Beim geladenen Wettbewerb zur Umgestaltung der bestehenden Volkschule konnten wir mit unserem Wettbewerbsbeitrag den 2. Platz erreichen.
Die vorliegende Umgestaltung der Volksschule reagiert präzise auf die funktionalen und räumlichen Defizite des Bestands und entwickelt daraus ein zeitgemäßes, pädagogisch differenziertes Raumgefüge.Im Fokus stehen die Neuorganisation des Zugangs- und Garderobenbereichs, die Verbesserung der räumlichen Flexibilität sowie Maßnahmen zur Reduktion sommerlicher Überhitzung.
Kern des Entwurfes ist die Reorganisation des bestehenden Raumkonzepts: Werkraum und Klassenraum tauschen ihre Position, wodurch die ehemalige Klasse in eine großzügige, offen bespielbare Lernlandschaft transformiert wird. Dieser zentrale Bereich fungiert als vielseitiger Kreativraum und gliedert sich in unterschiedliche Zonen wie Küche, Bibliothek, Ruhebereiche, Werkstatt sowie individuelle und gemeinschaftliche Arbeitsplätze. Die angrenzenden Klassenräume stehen in direkter visueller Beziehung zur Lernlandschaft und ermöglichen so eine fließende Verbindung zwischen konzentriertem Lernen und offenem Arbeiten. Auch die Nebenräume werden funktional optimiert: Das Lehrerzimmer wird behutsam erweitert, während der Eingangsbereich neu organisiert und räumlich klarer gefasst wird. Die Führung des Zugangs - vorbei an bzw. durch die Tourismusinformation - schafft eine neue Adressbildung und stärkt die Präsenz der Schule im öffentlichen Kontext. Die neu situierte Garderobe bietet ausreichend Platz und ermöglicht einen direkten Zugang zum Außenraum, wodurch insbesondere in den Pausenzeiten eine deutliche Entlastung entsteht. Die bestehende WC-Anlage wird auf eine kompakte Einheit reduziert; die freiwerdenden Flächen werden sinnvoll als Lehrmittelraum genutzt.

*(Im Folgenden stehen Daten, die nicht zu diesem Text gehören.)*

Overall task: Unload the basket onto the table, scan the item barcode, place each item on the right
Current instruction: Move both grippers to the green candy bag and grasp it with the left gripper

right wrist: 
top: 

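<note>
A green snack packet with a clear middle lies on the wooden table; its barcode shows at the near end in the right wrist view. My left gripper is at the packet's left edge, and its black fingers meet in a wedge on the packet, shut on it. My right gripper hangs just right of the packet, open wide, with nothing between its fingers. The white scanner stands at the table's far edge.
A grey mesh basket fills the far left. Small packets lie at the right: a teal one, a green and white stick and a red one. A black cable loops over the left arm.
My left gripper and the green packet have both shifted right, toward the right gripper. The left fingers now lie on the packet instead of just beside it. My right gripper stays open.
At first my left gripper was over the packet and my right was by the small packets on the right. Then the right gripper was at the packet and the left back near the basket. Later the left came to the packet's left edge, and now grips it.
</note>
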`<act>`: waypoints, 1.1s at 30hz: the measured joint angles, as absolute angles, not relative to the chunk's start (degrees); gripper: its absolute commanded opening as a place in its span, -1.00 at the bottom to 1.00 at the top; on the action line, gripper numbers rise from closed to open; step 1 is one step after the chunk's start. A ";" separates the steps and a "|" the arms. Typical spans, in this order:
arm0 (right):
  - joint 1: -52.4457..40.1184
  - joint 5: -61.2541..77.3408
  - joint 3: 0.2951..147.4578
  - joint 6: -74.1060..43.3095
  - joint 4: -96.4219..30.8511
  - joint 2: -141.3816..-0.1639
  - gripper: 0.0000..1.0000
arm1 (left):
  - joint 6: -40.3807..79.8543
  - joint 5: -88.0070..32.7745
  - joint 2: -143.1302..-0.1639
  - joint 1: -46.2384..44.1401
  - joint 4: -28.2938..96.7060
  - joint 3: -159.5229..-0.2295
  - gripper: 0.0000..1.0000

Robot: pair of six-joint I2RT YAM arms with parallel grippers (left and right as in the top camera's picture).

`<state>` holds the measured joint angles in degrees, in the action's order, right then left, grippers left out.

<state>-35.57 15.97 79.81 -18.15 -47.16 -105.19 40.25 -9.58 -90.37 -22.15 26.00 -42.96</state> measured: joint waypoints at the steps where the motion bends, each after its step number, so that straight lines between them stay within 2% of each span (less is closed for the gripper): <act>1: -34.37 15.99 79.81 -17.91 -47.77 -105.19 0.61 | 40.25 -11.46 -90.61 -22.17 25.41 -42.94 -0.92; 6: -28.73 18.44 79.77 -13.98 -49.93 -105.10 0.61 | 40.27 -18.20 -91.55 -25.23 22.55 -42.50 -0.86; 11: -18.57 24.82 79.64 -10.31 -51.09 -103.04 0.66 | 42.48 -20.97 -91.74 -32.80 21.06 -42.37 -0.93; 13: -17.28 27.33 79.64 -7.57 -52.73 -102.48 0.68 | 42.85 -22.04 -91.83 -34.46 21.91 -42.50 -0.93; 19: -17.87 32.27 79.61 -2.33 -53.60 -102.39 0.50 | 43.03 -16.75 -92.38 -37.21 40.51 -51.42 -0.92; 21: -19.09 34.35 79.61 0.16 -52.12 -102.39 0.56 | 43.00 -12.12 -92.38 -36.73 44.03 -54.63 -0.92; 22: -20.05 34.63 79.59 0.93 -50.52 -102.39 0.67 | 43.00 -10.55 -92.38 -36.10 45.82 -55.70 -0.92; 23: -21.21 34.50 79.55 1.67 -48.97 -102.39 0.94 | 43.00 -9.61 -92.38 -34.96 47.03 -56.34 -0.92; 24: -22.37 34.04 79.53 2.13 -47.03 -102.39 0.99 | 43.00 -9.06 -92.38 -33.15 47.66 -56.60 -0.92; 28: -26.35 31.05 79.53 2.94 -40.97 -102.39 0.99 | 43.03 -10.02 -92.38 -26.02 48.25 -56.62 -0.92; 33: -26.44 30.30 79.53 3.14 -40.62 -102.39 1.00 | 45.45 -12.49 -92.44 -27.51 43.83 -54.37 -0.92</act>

In materialtechnischer Hinsicht setzt der Entwurf auf natürliche, warme Materialien mit differenzierter Haptik. Sanfte Oberflächen tragen zur Verbesserung der Raumakustik bei und schaffen eine angenehme Lernatmosphäre. Die Möblierung folgt dem Prinzip der Flexibilität: Modulare Einrichtungselemente wie Arbeitsplätze, Küchenmodule, Sitznischen sowie Regal- und Schrankwände ermöglichen eine einfache Anpassung an unterschiedliche Unterrichts- und Nutzungsszenarien. Ergänzend dazu werden gezielte Maßnahmen zur Verbesserung des Raumklimas gesetzt. Ein Gründach sowie außenliegender Sonnenschutz in Form von Markisoletten tragen wesentlich zur Reduktion der sommerlichen Überhitzung bei und erhöhen nachhaltig den thermischen Komfort im Gebäude.
Insgesamt entsteht durch die gezielten Eingriffe ein vielseitiger, offener und identitätsstiftender Lernort, der sowohl funktional als auch atmosphärisch den Anforderungen zeitgemäßer Pädagogik gerecht wird.